_What you need to do_
Below are records; how many of their lines contain "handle"? Give the number and no other words.

_Listed records_

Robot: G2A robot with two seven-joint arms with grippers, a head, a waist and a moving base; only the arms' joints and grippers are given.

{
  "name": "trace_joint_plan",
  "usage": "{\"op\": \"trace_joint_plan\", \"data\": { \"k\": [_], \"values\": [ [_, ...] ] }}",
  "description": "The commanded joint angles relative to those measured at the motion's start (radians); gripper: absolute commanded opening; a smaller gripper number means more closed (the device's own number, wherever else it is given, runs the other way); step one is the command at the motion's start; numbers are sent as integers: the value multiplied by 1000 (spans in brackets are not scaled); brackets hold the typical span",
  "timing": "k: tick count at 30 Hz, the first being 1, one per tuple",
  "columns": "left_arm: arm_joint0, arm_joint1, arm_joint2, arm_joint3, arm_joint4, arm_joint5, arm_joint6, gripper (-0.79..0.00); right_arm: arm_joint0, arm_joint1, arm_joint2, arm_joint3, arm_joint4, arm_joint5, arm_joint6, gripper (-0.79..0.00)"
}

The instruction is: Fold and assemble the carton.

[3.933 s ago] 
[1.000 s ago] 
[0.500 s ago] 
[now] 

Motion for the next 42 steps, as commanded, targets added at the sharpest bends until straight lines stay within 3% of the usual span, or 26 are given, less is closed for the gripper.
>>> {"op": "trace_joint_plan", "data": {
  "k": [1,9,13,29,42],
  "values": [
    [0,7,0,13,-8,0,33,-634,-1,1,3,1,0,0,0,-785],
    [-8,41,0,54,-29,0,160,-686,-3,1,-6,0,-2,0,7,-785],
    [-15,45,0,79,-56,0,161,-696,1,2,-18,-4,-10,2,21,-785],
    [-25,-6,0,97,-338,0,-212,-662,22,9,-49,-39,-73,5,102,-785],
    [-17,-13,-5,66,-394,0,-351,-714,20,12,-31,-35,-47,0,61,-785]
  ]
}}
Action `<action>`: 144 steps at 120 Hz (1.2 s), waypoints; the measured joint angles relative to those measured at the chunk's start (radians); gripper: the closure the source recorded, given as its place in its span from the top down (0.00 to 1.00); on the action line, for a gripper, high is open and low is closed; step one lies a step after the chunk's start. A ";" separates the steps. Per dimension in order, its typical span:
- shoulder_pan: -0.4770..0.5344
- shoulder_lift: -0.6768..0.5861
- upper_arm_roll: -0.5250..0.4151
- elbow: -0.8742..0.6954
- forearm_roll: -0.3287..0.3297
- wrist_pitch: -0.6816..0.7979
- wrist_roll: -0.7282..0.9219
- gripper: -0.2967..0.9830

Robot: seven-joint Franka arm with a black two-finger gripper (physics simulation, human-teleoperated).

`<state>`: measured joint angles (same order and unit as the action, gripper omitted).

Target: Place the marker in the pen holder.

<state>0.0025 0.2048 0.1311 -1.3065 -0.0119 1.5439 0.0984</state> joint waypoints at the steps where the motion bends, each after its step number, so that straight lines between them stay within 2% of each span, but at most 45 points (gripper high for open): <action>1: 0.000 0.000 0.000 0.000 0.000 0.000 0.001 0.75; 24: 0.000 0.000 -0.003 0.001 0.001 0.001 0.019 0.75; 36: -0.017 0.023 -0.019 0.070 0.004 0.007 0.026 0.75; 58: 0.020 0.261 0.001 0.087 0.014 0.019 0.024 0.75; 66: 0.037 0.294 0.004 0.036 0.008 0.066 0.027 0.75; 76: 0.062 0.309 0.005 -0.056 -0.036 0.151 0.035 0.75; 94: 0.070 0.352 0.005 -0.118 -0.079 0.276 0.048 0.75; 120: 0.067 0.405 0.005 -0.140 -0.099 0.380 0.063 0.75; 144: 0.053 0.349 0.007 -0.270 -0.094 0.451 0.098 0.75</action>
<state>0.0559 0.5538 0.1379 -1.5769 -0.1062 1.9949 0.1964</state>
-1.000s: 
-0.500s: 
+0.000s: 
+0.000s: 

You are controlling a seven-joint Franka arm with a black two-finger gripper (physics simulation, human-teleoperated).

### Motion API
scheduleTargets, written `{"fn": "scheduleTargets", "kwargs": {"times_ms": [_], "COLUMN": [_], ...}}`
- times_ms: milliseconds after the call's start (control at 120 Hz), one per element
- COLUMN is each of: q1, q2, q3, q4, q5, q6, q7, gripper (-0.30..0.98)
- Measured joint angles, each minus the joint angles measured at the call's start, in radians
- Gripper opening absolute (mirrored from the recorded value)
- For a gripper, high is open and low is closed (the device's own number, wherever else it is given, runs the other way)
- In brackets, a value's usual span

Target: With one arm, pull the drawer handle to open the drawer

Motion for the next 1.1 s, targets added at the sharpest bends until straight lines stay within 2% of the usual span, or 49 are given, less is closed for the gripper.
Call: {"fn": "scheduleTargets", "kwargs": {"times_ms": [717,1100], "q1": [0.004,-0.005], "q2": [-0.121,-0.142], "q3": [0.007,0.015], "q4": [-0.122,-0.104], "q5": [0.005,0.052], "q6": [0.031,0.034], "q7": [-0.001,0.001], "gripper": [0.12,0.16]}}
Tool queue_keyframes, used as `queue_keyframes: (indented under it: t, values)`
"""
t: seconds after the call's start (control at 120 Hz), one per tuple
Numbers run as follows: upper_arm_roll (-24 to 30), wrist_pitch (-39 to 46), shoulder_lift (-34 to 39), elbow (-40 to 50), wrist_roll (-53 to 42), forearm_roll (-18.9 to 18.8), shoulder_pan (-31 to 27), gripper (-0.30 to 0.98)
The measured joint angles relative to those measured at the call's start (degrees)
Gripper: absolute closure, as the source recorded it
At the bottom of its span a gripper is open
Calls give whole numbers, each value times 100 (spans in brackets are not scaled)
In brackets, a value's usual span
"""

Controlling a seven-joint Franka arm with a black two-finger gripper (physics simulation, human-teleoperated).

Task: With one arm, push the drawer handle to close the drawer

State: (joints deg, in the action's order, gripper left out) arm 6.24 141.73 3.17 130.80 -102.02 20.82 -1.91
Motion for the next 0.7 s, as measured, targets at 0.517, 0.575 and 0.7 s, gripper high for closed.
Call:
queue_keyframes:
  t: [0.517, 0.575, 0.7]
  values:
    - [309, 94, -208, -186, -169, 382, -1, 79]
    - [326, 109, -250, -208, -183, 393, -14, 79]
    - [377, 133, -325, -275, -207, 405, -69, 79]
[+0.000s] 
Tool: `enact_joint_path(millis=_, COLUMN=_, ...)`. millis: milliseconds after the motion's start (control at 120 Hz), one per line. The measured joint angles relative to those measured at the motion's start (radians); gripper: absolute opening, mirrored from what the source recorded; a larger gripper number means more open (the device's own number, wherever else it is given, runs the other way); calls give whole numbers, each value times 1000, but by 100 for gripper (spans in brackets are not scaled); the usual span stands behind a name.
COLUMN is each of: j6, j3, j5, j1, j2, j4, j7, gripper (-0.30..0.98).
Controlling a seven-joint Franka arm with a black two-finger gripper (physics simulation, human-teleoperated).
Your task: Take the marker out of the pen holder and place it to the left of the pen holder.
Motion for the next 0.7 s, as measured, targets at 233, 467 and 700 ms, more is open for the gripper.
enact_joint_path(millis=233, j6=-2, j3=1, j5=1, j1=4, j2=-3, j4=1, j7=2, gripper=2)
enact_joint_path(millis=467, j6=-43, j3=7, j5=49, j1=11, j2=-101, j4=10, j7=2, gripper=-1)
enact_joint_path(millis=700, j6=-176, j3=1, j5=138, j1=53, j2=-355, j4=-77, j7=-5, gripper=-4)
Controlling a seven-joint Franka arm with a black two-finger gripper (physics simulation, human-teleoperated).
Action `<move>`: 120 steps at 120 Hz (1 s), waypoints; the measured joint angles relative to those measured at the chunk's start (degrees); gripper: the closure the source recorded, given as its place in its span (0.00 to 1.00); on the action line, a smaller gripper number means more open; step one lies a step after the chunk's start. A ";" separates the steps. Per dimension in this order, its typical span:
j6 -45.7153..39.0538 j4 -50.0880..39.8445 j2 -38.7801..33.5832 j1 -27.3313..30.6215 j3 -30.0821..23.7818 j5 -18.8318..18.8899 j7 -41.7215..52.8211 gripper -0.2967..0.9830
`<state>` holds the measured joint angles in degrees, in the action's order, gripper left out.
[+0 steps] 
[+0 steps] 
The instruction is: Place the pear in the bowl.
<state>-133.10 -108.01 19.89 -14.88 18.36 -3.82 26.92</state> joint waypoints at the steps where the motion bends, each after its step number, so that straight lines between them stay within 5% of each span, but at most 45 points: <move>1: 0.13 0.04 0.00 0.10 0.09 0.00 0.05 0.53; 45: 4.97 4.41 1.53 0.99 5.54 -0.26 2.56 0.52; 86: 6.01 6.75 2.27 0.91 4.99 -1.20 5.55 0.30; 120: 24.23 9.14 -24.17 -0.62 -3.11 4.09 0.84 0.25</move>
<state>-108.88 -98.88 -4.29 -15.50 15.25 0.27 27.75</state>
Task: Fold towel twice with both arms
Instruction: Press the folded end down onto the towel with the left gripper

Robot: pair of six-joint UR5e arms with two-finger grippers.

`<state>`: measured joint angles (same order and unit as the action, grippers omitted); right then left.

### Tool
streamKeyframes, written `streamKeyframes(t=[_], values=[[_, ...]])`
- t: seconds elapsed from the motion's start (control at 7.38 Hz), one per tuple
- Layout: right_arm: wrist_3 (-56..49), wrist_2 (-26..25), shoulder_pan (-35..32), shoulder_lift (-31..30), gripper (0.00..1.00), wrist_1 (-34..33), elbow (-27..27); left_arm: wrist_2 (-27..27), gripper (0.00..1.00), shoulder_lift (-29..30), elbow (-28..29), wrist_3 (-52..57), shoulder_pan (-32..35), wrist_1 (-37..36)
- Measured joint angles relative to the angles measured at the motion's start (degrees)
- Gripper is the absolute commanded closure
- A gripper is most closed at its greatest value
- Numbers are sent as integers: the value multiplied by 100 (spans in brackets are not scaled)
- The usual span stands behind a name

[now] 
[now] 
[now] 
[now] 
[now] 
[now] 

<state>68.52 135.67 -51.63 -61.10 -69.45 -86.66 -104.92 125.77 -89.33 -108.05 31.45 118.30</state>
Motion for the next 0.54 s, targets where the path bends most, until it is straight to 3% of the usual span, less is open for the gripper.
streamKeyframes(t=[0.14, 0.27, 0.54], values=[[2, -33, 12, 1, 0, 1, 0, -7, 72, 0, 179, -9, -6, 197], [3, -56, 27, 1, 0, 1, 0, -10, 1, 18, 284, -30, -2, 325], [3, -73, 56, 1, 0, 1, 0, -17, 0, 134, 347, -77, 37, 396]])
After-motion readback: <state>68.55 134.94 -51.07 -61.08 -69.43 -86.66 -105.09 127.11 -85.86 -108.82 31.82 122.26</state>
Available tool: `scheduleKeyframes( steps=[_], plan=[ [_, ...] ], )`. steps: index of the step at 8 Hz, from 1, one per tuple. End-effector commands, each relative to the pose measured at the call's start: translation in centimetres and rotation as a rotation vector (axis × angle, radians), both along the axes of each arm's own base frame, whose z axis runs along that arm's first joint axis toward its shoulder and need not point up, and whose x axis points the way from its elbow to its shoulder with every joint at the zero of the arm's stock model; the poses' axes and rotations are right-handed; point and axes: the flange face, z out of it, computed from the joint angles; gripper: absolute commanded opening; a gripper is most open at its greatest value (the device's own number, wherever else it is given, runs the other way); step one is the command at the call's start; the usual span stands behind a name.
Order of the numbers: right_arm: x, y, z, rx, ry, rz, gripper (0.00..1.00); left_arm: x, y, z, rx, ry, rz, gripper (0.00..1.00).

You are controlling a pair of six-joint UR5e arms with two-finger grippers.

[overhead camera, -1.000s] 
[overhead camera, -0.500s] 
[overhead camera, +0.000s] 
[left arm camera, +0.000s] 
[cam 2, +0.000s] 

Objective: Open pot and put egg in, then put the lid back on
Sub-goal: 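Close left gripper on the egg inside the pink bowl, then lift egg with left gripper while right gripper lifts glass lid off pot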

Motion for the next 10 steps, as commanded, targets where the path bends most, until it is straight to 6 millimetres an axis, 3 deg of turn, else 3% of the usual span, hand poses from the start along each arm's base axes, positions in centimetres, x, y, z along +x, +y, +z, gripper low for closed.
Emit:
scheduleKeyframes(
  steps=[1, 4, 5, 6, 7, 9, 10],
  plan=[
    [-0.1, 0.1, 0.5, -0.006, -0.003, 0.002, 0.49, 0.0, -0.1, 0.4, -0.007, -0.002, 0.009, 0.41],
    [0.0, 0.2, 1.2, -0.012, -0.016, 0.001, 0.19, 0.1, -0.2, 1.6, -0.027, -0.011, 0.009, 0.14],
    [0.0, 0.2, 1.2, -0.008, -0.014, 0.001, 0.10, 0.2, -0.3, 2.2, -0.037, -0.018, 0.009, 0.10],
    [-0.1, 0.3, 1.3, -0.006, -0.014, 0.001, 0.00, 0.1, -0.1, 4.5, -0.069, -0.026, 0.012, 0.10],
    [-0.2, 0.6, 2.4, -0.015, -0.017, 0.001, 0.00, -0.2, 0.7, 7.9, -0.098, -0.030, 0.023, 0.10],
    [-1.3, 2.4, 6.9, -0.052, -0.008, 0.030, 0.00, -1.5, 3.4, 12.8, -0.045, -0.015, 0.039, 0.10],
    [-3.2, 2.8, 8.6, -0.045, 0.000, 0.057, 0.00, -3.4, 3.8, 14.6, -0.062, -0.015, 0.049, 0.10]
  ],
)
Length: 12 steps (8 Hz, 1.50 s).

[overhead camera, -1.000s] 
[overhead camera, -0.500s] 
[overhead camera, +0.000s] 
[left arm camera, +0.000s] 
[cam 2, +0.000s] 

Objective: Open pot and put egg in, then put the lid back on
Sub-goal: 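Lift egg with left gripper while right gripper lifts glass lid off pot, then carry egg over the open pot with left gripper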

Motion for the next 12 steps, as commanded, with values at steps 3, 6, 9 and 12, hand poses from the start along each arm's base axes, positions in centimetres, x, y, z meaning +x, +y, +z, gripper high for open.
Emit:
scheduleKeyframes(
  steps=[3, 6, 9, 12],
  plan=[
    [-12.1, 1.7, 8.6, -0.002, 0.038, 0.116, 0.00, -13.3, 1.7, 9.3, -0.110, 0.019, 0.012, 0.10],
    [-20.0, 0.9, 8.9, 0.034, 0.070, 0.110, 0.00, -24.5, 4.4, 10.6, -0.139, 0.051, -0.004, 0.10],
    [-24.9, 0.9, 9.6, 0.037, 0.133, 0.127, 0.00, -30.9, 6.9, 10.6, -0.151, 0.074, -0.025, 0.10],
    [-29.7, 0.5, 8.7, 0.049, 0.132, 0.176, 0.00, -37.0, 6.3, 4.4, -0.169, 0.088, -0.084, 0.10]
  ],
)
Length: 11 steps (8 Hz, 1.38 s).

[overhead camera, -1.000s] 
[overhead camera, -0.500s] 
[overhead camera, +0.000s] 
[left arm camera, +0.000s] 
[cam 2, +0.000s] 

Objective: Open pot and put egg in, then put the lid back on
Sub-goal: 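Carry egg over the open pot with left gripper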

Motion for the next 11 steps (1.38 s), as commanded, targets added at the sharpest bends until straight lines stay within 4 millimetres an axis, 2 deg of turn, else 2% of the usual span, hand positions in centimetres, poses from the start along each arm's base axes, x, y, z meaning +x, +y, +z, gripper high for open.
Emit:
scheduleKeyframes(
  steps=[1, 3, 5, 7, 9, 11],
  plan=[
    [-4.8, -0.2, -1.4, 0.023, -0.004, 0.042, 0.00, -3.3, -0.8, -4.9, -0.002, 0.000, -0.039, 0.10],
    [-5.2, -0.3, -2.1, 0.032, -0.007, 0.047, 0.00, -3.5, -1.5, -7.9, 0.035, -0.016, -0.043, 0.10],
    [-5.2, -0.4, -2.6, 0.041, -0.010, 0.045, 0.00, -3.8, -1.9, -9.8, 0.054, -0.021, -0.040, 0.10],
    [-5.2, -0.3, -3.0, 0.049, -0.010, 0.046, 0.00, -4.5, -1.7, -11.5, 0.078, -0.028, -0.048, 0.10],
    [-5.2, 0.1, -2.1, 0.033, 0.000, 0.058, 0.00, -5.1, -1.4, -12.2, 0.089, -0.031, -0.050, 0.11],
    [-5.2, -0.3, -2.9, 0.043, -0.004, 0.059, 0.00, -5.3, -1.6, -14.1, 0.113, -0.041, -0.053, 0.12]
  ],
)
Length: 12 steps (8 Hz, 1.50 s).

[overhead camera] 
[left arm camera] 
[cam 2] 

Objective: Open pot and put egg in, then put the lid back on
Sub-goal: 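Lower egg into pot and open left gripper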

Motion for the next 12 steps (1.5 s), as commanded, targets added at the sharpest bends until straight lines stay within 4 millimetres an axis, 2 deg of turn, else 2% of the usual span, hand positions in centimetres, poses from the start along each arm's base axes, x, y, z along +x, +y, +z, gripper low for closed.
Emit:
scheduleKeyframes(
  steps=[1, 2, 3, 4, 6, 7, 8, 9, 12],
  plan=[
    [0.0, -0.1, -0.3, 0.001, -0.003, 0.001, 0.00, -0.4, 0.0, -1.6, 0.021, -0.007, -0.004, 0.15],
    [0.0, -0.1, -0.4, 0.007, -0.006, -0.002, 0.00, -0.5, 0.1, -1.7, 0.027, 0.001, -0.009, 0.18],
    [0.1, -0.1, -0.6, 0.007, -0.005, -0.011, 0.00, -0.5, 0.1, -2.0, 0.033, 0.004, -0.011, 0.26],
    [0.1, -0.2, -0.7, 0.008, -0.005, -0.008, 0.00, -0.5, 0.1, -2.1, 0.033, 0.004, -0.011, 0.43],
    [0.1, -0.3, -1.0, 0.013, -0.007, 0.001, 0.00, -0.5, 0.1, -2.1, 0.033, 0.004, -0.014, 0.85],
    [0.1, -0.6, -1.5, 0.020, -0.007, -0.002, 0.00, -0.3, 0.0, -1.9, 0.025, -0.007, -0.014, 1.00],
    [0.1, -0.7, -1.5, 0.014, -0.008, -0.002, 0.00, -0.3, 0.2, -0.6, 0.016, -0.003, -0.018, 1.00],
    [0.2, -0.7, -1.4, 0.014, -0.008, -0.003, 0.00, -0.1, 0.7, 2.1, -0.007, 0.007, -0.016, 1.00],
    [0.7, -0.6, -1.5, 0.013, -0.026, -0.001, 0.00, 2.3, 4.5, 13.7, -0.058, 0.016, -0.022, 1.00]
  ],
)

_Written response_
2